December 10 | Unregistered CommenterLars

promotion smotion
when i was sixteen my older brother took me to see a new artist at massey hall in toronto. the artist was 23 years old. there were three networks and fm radio. when he walked out with a guitar and a harmonica no one moved except for thunderous applause and in between you could hear a pin drop. the artist's name ... bob dylan.
so riddle me this. how did my brother know. why did 2000 people show up to be transfixed.
it's the music stupid, it's the music.
fuck marketing.
as artists we are in the applause business not the music business. only the music business is in the music business. no applause = no fans = no music business.
my definition of marketing is "idiots selling crap that doesn't work to people who don't need it at prices they can't afford so they can buy different crap that doesn't work they don't need at prices they can't afford. :-)))
if you have the music you will find your audience. long live the audience.
david in toronto

December 20 | Unregistered Commenterdavid ray

Hey people,just a little interjection on thoughts for marketing music. The market place is flooded by hundreds of millions of songs due to the technological advancement. I'm an old guy with old school ways. I love to get out and play anywhere any place anytime! I do this from a great love from within my spirit. Music is a great part of our heritage of being human beings. I see a lot of scrambling in this "business" for fame and celibrity and wealth. If that is your only drive for success then your fooling yourself. I started really getting turned off from the time music became so commercial and marketed in a greedy corporate way. Get real people,just go out and do your gigs and never forget that saying by the late great RAY CHARLES "Thers two kinds a music! Good and bad"

January 21 | Unregistered Commenterjimmy liggett

Re: Stage 9

How do you account for the so called "blog bands?" Vampire Weekend is an obvious example. This is a band that went from playing dorm rooms to stadiums in less than a year - on the strength of nothing but a self-produced EP. It seems to me that this is a case of consumers finding the music, absorbing it, and becoming rabid fans in less time than it probably took to record the songs.

I think it's safe to say that as the sea of music becomes ever deeper and wider, people will rely more heavily on trusted content filters/recommendation engines.

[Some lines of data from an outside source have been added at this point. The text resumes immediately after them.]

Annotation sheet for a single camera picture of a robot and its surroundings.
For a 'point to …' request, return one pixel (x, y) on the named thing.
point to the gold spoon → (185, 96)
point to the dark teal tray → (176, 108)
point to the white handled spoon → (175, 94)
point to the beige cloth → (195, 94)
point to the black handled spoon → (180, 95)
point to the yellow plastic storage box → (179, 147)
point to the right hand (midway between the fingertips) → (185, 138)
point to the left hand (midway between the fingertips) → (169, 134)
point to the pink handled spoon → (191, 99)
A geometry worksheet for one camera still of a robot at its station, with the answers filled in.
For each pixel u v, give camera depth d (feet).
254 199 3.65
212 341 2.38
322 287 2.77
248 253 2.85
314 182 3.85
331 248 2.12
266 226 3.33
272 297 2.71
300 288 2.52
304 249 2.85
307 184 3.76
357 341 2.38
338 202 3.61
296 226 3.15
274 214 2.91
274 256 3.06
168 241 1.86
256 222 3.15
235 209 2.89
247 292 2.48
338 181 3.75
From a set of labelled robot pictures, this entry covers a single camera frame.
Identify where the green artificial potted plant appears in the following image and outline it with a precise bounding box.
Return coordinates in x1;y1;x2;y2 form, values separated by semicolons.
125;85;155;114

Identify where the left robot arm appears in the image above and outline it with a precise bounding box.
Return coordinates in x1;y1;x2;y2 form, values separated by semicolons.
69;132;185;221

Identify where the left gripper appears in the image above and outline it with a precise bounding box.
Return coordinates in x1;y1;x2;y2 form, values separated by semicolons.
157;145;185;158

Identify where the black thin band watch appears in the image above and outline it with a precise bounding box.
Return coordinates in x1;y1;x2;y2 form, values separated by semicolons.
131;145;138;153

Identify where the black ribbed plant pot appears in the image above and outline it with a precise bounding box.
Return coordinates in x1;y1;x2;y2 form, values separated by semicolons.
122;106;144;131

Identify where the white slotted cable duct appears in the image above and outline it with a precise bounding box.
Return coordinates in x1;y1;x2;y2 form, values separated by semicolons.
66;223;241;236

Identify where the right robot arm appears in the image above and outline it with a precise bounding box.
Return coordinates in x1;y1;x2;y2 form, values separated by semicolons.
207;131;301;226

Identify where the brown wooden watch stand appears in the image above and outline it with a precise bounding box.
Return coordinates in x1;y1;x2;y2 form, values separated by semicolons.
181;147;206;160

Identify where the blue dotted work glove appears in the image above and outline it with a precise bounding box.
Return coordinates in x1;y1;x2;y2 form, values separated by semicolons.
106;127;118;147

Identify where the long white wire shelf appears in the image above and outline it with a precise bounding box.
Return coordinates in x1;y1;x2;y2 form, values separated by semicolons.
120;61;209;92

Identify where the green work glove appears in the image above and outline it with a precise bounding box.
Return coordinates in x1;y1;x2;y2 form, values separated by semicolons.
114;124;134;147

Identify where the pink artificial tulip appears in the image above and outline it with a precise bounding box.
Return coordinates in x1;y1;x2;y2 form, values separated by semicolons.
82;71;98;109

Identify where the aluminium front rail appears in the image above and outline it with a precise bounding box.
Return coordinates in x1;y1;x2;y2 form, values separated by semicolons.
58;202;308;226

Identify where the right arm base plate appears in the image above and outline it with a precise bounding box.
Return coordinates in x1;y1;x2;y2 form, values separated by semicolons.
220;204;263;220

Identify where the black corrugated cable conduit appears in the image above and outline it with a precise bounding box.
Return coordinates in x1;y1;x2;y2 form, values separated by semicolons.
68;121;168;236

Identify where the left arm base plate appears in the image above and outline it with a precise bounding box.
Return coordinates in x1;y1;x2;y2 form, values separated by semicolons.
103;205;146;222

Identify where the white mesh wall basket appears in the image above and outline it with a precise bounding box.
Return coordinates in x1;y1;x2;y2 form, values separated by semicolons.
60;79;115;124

These in turn will determine the rate at which music is absorbed. Like many other things on the internet (MySpace excluded) it will happen very fast.

Of course you will ask, will popularity generated by a medium that encourages a quick ascent be sustainable? Hard to say. One of the things about a band that works for years to become popular is that they have a chance to grow as a unit and develop a bond that will take them through years of success - or failure. You can't say the same thing for a band that blows up just months after their first practice. That's why indie bands break up at such an alarming rate.

But then again, maybe it's simply better to burn out than to fade away...

January 22 | Unregistered CommenterEthan K.

On a higher paradigm level, there ARE some significant similarities with how the "megastars" were made. There has always been what felt like a plethora of music out, and people have always had to filter out somehow to find some focus - so they could decide what to buy.

(Of course now you've got free in the mix....)

But now it isn't the marketing dept at the label that has to deal with this - it's the artist.

So some differences, but I'm not sure it's teh cataclyismic change that everyone talks about.

... and about the 5-10 year plan - most "overnight sensations" take that long. Remember Hootie and the Blowfish? I was at the U of South Carolina with Darius Rucker in 84-86 (he was an undergrad, I was a grad - we were both in the same performing group). It took him and the band a looooong time to become overnight sensations!